(WHAT YOU ARE ASKED TO DO) Below are records; say how many of their lines include the word "rotations", giving nothing but the number.

(SUPPLIED RECORDS)
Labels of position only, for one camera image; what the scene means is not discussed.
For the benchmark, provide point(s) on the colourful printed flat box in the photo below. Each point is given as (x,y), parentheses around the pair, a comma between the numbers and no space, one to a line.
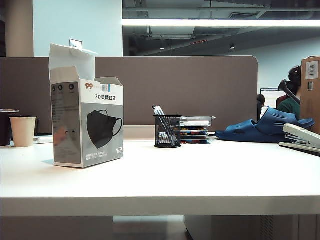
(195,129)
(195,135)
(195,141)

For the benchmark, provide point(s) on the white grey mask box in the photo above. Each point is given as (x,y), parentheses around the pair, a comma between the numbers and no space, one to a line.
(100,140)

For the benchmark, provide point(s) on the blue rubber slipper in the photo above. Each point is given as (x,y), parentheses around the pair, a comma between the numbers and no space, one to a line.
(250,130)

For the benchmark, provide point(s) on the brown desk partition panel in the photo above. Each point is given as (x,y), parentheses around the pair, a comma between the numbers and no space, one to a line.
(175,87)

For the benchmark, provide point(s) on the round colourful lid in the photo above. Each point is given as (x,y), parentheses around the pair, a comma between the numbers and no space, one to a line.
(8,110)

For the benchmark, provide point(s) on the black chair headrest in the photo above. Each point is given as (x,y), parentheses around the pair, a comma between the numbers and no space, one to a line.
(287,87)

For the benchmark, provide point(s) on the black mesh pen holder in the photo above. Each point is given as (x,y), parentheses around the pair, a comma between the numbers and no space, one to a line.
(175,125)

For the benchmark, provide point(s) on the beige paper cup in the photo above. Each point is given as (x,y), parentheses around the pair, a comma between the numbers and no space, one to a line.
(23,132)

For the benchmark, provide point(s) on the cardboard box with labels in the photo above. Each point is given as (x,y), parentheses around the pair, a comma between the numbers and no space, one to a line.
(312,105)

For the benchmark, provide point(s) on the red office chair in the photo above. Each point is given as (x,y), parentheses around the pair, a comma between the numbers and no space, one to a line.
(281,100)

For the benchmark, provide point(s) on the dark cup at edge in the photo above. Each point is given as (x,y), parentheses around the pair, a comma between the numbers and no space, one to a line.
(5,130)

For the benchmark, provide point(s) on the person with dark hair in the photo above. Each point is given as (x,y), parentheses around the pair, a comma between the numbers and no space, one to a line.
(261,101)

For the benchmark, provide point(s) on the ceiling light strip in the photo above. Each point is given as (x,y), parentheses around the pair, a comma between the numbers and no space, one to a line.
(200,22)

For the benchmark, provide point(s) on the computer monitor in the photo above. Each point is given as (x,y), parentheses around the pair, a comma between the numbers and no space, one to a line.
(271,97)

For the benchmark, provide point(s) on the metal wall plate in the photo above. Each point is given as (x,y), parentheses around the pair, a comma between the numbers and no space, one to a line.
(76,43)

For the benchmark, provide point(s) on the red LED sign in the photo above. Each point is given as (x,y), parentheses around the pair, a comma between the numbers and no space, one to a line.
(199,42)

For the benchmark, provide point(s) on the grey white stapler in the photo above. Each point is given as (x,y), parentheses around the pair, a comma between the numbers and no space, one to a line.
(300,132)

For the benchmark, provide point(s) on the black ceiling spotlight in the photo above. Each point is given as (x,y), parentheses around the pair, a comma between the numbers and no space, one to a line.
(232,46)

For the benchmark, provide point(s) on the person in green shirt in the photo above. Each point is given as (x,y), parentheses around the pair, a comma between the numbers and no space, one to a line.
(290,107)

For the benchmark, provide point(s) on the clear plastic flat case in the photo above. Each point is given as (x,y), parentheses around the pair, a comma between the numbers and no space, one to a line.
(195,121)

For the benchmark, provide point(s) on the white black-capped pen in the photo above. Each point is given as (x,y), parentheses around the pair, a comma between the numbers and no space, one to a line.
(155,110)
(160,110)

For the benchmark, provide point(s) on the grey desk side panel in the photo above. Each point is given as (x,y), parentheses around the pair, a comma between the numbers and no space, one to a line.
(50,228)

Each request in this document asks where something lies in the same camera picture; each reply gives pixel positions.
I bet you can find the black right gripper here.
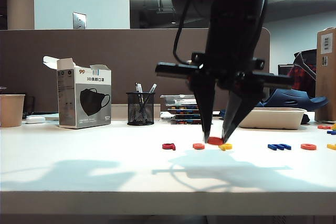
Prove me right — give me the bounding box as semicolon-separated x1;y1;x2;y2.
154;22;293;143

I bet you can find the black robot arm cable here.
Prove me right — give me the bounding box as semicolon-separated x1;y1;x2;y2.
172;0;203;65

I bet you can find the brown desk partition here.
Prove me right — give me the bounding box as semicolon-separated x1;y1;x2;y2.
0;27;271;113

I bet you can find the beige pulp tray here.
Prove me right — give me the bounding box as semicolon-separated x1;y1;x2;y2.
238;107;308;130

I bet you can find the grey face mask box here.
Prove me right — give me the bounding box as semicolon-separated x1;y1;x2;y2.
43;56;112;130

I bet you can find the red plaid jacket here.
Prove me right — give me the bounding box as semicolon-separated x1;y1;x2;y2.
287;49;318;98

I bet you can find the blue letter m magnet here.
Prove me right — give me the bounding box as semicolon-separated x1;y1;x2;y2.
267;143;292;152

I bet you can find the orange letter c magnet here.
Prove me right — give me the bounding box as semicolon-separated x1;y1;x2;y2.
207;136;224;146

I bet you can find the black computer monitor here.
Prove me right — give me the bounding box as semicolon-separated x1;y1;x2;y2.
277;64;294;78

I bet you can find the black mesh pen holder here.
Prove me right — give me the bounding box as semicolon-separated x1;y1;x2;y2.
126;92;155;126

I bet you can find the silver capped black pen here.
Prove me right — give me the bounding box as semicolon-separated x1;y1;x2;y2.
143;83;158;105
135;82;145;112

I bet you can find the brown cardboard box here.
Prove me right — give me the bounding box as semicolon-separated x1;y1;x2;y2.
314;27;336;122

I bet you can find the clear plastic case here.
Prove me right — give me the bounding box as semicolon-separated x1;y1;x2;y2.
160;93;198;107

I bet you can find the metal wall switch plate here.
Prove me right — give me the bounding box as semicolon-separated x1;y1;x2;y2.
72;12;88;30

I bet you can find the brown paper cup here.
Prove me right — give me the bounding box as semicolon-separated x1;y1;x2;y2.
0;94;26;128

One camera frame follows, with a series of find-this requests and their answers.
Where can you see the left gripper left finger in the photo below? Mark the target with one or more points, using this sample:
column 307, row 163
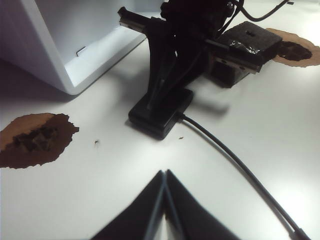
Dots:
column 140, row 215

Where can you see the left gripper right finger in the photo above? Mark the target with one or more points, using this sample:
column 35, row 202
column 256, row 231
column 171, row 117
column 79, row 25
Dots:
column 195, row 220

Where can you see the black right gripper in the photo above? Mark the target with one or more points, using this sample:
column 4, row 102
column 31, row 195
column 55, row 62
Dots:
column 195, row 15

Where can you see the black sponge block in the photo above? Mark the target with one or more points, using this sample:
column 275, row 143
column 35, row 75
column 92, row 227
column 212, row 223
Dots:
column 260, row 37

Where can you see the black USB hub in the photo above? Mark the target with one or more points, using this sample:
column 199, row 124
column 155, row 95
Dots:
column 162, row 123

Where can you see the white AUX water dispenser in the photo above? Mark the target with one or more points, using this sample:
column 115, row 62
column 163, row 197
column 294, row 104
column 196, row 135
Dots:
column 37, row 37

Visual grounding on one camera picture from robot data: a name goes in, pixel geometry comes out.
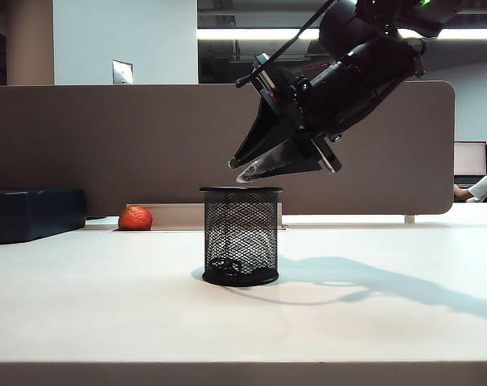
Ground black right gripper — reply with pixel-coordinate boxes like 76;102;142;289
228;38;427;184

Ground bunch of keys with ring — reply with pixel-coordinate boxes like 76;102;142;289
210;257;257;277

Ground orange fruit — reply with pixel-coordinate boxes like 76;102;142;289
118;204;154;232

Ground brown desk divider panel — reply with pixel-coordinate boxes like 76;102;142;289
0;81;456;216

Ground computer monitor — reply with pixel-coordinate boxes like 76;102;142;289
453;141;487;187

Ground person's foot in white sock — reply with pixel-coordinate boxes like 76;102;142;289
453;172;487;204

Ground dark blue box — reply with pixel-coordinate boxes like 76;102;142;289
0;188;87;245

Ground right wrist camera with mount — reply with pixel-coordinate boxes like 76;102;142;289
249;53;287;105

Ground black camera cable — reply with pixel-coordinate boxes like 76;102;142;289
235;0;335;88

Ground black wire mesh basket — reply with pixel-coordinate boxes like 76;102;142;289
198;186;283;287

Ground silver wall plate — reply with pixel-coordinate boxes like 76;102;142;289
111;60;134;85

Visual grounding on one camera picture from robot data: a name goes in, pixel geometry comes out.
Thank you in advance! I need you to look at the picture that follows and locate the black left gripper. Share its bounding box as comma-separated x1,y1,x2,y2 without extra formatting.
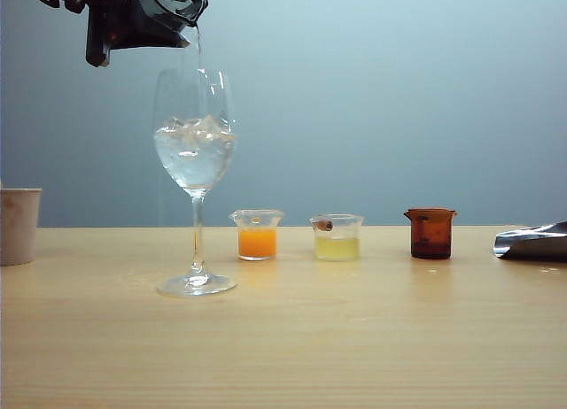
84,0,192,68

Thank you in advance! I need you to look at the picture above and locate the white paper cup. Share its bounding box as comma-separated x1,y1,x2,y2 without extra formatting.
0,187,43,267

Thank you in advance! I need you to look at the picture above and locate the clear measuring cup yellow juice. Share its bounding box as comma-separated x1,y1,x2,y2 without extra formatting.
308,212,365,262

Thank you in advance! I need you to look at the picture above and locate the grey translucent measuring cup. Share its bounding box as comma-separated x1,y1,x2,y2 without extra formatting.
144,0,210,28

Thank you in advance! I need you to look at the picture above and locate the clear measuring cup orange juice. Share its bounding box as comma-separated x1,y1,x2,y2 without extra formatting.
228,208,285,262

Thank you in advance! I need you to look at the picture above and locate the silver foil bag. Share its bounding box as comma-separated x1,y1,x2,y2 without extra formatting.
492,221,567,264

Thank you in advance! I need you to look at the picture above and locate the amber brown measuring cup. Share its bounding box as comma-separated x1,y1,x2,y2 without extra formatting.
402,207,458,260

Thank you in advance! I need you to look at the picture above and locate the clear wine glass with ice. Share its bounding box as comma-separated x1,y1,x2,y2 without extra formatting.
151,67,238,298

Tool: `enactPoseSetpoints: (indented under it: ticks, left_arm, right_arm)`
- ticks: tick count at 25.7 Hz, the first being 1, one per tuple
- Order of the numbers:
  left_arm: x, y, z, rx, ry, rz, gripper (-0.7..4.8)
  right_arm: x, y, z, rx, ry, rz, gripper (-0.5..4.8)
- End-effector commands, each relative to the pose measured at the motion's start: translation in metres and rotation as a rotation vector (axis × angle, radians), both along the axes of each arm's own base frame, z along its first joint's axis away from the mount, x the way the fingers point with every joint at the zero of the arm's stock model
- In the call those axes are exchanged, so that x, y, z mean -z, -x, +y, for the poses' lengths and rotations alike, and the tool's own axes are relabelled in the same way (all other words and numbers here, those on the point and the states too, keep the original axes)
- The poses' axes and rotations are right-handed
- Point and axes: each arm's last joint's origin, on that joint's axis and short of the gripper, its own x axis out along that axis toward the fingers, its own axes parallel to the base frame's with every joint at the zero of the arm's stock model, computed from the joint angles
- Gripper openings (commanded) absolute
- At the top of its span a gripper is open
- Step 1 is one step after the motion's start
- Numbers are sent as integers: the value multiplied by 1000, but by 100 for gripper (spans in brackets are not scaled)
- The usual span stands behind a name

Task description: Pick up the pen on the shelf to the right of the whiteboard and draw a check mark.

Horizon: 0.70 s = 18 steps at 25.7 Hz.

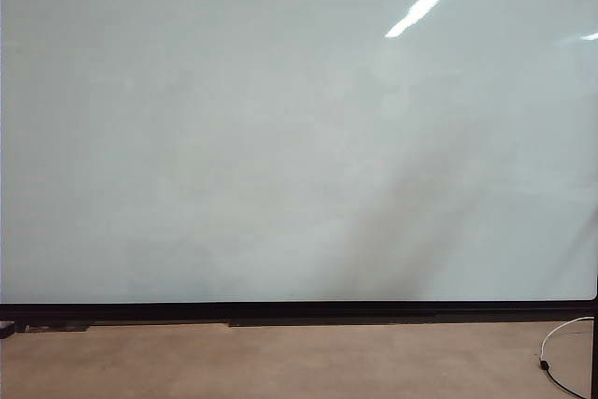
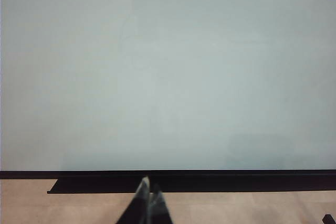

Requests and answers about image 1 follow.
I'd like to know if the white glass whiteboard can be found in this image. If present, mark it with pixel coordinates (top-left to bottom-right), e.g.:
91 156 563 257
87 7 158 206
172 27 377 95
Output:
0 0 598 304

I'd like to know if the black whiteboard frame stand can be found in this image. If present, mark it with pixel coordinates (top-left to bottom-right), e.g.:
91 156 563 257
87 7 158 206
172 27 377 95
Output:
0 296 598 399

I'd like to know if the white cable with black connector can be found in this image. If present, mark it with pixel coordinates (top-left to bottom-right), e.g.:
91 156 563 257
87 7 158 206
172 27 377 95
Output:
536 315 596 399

(SOLUTION FOR THIS TASK) 2